### Problem:
Each line of the data below should be repeated exactly.

═══ The data

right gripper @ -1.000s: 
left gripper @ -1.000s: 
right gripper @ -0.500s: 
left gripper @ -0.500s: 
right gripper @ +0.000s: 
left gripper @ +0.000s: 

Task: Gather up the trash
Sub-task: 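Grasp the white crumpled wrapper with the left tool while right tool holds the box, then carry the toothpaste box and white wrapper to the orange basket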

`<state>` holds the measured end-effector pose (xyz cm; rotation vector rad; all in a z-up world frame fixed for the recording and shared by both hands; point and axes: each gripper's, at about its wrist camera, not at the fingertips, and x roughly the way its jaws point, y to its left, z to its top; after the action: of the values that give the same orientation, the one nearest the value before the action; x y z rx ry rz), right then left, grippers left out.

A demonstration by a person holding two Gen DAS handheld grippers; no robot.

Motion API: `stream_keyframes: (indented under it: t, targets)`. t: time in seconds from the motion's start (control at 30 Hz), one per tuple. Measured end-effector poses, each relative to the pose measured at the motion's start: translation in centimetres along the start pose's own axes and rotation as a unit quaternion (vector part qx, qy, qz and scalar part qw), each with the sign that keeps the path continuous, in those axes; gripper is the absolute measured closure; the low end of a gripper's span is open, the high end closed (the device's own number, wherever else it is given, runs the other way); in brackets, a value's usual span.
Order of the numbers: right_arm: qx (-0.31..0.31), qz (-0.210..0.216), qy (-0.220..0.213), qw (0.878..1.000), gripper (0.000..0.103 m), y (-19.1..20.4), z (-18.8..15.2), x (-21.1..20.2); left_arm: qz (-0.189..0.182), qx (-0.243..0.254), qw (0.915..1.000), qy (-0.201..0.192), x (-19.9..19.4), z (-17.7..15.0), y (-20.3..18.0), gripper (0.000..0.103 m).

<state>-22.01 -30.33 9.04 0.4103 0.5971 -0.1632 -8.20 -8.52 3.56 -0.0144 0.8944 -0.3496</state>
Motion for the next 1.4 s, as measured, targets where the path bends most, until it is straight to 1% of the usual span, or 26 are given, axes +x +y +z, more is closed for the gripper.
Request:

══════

### Response below:
right gripper @ -1.000s: 
left gripper @ -1.000s: 
right gripper @ -0.500s: 
left gripper @ -0.500s: 
right gripper @ +0.000s: 
left gripper @ +0.000s: 

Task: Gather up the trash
Sub-task: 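Grasp the white crumpled wrapper with the left tool while right tool holds the box, then carry the toothpaste box and white wrapper to the orange basket
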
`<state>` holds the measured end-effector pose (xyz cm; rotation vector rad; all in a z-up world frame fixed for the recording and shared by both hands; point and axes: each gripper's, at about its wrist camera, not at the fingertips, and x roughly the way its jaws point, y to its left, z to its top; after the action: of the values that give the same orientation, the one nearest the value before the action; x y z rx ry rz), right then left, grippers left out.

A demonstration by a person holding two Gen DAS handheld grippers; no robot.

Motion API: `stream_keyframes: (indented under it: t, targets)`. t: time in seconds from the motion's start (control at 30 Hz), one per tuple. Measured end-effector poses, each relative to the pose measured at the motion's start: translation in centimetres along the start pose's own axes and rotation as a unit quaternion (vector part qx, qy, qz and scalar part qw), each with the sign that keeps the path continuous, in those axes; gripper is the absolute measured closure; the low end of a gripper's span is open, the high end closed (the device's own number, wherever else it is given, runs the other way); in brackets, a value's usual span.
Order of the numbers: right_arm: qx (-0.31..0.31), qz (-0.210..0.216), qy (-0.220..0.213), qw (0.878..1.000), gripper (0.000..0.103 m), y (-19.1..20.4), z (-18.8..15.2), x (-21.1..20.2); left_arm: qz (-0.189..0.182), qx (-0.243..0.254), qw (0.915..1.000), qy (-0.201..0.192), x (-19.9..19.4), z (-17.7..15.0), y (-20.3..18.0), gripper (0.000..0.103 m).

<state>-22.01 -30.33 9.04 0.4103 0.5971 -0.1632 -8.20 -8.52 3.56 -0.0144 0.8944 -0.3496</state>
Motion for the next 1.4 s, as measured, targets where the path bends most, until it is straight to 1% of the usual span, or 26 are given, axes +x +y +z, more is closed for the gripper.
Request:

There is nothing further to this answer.